— Exercise —
The line containing "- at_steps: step" marks the end; copy exactly all lines from the start of the material up to and including it.

— Information shown —
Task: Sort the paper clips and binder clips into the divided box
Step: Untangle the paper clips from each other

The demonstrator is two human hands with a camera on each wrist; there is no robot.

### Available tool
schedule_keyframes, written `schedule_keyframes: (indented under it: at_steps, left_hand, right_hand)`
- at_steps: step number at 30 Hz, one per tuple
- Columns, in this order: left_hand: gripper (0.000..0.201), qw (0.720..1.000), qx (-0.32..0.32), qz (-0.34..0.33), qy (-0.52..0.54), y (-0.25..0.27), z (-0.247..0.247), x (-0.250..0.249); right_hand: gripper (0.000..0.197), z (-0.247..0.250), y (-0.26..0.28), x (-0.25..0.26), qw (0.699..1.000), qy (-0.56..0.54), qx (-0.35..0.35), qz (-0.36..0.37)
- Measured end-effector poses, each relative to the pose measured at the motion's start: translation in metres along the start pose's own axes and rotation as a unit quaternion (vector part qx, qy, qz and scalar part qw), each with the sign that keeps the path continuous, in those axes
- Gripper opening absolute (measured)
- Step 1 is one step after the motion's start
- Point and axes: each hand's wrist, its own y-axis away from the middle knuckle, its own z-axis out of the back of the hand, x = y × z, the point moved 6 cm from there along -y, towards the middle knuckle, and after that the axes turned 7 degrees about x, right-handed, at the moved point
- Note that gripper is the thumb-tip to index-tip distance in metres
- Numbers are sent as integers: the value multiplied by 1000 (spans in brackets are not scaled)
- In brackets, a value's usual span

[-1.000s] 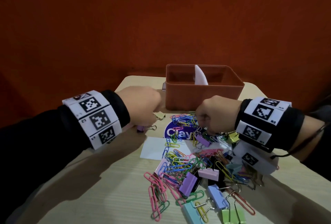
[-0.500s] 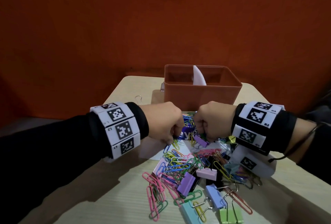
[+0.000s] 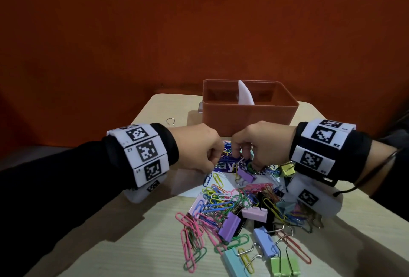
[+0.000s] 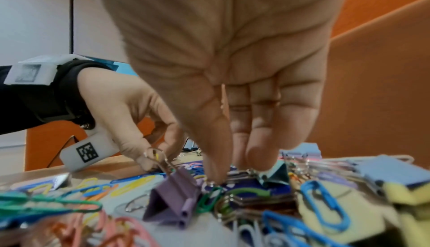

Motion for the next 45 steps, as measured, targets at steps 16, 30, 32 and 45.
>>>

— Output of the exercise —
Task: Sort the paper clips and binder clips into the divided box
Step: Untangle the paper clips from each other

The demonstrator is two human hands with a camera on each wrist; there is no robot.

### Available tool
schedule_keyframes, written `schedule_keyframes: (indented under it: at_steps, left_hand, right_hand)`
- at_steps: step number at 30 Hz, one per tuple

The requested output is complete.